In the 50+ years of my life, I have engaged in preparing soil for the sowing of seeds. That preparation has included: burning, turning, enriching and building.
Burning: Like many farmers for centuries, my grandfather often burned the field we planted our garden in. He did that burning in February (named from the Latin word “feber” which means purging, cleansing, and from which we get the word fever). The burning of the field cleared away old plant matter from the field, and it created a carbon supplement for the soil.
Turning: There was always the early spring turning. My grandfather hired a man with a mule and a plow to do it because “the mule and the man can turn it deeper.”

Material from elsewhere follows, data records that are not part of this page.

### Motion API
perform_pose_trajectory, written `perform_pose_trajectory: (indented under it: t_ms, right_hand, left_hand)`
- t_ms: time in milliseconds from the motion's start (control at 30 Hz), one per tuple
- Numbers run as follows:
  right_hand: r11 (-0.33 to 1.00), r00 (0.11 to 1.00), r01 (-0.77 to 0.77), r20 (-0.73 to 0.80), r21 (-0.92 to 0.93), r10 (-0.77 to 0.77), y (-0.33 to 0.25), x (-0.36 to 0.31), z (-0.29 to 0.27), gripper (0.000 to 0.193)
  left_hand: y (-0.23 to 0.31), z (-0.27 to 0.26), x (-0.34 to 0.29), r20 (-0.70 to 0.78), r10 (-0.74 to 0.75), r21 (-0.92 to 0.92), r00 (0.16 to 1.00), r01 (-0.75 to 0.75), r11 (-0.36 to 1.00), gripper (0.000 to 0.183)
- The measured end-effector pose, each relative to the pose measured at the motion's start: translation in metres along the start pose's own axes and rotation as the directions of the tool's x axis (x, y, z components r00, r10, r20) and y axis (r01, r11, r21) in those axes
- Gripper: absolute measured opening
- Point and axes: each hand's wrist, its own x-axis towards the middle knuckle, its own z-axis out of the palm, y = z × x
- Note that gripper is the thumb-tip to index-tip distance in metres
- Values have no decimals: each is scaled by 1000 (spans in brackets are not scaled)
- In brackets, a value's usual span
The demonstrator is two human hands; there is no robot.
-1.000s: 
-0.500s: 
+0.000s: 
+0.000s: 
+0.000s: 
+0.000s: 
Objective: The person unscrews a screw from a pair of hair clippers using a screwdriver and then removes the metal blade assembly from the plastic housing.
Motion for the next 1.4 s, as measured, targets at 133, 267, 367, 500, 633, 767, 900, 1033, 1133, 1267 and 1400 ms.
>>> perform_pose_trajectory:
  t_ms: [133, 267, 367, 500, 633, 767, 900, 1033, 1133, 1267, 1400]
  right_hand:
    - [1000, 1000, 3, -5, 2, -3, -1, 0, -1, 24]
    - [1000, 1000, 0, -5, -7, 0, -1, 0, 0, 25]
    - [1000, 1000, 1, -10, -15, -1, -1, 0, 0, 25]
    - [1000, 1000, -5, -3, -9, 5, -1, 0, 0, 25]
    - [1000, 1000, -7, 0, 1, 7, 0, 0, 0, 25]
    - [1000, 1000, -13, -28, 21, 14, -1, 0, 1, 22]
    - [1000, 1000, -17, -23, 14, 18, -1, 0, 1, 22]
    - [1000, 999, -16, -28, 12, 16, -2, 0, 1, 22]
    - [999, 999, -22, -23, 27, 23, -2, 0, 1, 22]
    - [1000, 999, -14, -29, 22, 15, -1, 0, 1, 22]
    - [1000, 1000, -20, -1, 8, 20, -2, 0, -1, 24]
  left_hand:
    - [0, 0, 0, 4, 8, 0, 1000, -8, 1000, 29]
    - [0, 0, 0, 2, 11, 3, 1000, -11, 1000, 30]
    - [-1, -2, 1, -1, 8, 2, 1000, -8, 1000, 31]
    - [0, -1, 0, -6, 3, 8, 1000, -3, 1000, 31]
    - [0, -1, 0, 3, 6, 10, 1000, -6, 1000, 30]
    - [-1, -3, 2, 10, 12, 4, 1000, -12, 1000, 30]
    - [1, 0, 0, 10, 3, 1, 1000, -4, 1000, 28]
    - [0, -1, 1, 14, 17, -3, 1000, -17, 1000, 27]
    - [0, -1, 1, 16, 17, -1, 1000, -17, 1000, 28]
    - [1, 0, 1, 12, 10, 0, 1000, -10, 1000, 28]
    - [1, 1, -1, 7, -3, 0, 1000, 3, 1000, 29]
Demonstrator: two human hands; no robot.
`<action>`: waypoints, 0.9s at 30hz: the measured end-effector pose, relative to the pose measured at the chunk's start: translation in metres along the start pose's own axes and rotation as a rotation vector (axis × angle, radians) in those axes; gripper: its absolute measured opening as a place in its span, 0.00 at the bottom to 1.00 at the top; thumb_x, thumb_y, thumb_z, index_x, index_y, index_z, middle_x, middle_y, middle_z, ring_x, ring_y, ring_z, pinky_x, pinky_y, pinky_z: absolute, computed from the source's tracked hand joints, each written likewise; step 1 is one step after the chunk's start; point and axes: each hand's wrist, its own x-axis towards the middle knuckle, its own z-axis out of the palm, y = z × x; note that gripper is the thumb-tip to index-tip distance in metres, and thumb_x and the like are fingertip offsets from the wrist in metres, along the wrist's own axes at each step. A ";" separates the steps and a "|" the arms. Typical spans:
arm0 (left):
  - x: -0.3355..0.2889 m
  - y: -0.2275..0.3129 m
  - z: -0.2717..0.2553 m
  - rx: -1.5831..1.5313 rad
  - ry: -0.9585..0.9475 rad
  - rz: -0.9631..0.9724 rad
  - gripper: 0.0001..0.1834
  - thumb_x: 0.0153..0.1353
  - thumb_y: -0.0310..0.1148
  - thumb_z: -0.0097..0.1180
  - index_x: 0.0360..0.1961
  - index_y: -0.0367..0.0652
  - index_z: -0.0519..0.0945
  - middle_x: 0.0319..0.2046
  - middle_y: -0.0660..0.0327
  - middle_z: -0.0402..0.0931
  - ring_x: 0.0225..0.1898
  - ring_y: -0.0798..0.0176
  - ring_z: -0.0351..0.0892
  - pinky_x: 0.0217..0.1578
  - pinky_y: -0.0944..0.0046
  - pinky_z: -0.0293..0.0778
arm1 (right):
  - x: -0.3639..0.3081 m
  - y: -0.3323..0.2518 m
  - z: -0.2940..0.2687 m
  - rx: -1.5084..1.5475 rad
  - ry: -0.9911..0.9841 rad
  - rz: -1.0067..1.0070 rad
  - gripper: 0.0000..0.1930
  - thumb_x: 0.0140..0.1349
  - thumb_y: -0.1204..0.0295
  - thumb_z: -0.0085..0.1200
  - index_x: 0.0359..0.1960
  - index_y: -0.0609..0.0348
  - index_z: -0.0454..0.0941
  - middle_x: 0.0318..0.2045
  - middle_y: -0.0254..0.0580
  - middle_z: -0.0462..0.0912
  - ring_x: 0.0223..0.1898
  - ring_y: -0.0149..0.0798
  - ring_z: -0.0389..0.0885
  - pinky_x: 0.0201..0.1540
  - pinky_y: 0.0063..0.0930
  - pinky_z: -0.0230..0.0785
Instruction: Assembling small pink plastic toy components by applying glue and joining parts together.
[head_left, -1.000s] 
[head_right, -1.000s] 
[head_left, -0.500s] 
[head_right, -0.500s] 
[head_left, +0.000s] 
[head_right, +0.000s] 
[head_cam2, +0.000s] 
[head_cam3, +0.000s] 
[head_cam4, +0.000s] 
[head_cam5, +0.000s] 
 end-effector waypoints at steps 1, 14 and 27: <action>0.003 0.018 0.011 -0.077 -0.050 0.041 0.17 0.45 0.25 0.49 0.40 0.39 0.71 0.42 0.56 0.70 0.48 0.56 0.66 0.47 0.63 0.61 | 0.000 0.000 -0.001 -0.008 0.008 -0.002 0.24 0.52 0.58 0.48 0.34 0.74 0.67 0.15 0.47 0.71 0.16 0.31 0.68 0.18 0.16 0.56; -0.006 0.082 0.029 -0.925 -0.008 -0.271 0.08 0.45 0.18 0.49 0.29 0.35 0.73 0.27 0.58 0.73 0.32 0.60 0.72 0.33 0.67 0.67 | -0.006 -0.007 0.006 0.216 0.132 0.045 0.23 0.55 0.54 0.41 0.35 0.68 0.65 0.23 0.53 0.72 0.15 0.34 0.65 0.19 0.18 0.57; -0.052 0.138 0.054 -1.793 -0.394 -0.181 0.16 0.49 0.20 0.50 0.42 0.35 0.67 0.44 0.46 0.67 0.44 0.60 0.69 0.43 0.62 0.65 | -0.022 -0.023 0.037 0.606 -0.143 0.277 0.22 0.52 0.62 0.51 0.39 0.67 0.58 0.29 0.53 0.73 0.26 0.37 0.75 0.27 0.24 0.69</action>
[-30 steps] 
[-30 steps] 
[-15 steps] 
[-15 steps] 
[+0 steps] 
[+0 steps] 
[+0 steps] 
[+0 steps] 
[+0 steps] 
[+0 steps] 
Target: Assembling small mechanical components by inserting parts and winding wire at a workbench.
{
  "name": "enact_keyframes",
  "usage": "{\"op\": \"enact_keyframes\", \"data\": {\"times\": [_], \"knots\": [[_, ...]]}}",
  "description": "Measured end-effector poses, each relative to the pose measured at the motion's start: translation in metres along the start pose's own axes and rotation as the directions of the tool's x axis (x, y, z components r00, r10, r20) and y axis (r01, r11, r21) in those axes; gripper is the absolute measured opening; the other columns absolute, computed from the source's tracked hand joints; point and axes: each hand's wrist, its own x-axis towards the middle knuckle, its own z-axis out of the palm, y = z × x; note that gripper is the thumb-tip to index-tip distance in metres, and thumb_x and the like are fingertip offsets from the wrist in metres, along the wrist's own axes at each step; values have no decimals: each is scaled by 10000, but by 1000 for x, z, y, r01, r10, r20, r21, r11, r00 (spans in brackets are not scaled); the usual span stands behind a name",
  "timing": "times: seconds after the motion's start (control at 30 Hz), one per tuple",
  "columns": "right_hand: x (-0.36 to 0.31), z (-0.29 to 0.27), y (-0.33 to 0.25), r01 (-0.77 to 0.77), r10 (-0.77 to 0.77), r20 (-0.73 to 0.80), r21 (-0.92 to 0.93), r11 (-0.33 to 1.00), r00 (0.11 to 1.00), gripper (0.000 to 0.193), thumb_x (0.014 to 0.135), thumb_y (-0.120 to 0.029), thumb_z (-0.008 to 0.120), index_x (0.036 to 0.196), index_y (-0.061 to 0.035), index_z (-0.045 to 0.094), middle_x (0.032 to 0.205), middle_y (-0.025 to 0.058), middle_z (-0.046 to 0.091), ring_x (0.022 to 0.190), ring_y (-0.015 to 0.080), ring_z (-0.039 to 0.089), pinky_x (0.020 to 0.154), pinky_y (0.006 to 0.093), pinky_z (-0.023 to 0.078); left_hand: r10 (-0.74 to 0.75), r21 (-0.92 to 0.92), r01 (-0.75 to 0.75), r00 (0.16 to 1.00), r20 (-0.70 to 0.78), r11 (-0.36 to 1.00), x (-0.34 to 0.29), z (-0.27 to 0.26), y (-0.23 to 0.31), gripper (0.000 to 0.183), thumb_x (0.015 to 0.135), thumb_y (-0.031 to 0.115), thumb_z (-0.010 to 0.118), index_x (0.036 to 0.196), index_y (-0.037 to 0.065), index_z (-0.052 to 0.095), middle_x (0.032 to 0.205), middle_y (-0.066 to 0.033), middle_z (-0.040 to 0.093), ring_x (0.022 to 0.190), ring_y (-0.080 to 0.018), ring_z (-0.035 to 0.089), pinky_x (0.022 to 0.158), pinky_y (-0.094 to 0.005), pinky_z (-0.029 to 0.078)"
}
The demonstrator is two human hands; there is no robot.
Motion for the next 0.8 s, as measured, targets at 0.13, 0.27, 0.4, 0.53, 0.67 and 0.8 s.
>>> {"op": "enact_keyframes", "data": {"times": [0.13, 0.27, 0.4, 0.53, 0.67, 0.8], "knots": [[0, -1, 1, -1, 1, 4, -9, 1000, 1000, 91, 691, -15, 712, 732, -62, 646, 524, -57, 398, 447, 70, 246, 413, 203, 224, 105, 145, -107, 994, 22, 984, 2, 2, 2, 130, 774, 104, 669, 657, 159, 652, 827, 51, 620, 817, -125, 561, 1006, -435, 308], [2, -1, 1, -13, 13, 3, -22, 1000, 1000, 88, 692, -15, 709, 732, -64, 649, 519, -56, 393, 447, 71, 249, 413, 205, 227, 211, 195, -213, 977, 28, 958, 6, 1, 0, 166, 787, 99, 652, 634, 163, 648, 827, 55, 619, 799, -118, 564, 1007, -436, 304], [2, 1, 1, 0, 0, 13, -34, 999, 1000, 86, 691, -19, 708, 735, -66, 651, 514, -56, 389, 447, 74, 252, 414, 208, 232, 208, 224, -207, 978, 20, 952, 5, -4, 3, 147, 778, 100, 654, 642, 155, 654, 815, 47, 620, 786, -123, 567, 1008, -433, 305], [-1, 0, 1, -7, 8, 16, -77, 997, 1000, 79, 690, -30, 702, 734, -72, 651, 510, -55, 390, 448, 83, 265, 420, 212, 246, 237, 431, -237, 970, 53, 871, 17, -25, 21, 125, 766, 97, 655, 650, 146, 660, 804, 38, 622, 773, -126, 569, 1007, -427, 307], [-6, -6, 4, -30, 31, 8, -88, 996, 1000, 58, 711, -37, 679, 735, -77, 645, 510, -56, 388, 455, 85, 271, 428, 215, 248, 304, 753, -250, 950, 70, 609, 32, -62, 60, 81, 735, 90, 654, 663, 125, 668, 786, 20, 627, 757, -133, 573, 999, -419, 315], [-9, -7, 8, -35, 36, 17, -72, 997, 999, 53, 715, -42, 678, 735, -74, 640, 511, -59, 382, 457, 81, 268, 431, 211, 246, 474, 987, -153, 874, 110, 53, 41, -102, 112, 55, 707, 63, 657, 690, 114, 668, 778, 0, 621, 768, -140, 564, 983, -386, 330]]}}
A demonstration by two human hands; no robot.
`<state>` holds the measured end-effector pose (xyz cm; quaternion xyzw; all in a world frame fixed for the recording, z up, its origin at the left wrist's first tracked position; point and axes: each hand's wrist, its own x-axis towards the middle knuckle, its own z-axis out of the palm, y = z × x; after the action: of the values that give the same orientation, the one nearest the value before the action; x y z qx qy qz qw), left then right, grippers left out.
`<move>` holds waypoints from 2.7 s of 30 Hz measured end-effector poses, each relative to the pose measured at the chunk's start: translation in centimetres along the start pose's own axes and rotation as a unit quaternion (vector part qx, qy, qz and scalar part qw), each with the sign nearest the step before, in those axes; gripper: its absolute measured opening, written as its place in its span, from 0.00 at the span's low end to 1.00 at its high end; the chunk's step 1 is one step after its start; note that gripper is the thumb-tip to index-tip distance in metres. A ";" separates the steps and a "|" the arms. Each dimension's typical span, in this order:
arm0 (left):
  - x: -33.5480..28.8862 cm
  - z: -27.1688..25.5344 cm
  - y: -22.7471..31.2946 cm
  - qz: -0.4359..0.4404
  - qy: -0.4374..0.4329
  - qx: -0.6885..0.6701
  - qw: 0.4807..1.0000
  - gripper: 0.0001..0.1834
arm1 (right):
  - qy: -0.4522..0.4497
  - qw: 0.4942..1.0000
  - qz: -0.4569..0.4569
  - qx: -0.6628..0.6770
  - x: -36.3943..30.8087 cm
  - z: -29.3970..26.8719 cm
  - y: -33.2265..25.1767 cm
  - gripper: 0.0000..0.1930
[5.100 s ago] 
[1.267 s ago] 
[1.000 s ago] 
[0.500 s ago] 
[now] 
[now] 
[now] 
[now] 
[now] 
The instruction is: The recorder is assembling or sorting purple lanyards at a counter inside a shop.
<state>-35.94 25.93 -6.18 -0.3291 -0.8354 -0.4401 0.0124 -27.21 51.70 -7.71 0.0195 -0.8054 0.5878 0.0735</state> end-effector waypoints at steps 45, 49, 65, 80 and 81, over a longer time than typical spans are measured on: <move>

Enriching: For many years now, we have had a compost pile. Time and temperature, water and weight in turn transform the eggshells, coffee grounds, snips and snaps of various vegetables and grass clippings into dark, rich compost with which we enrich our flower and vegetable beds.
Building: At times, we have lived in places where the soil was rocky or pure clay. We have learned to build raised beds in a variety of ways which allow us to create good, arable soil for the plants we want to grow, and slowly the soil beneath it becomes richer, too. It’s a double good-good for growing and over time, good for the location.
Beware the shortcuts: I have been tempted by the shortcuts of gardening advertising. These shortcuts are called chemical fertilizer, Round Up (herbicides), and toxic insecticides. We have learned, over time, that there are natural and organic solutions for all of these issues, and that gardening shortcuts usually never deliver what they promise.
Gardening is one of my favorite metaphors for living life. What are you burning off that clears the way and nourishes your future? What sort of turning upside down do you experience that actually gives you new sight? Got waste? Have you ever thought of the refuse of your life as the stuff that nourishes your next best experience? Got a bad situation? How can you build on top of it for multiple goods? You already know what a lot of shortcuts do for you–especially those that pretend to give you short term what only the long term can deliver. Some things are simply worth spending the time.
It’s spring. Time to prepare the ground of our lives.
Bob Patrick
I greatly enjoy a deep metaphor! I printed this one out so I could read it again; I want to really take my time to ponder the last paragraph. Thanks, Jen G.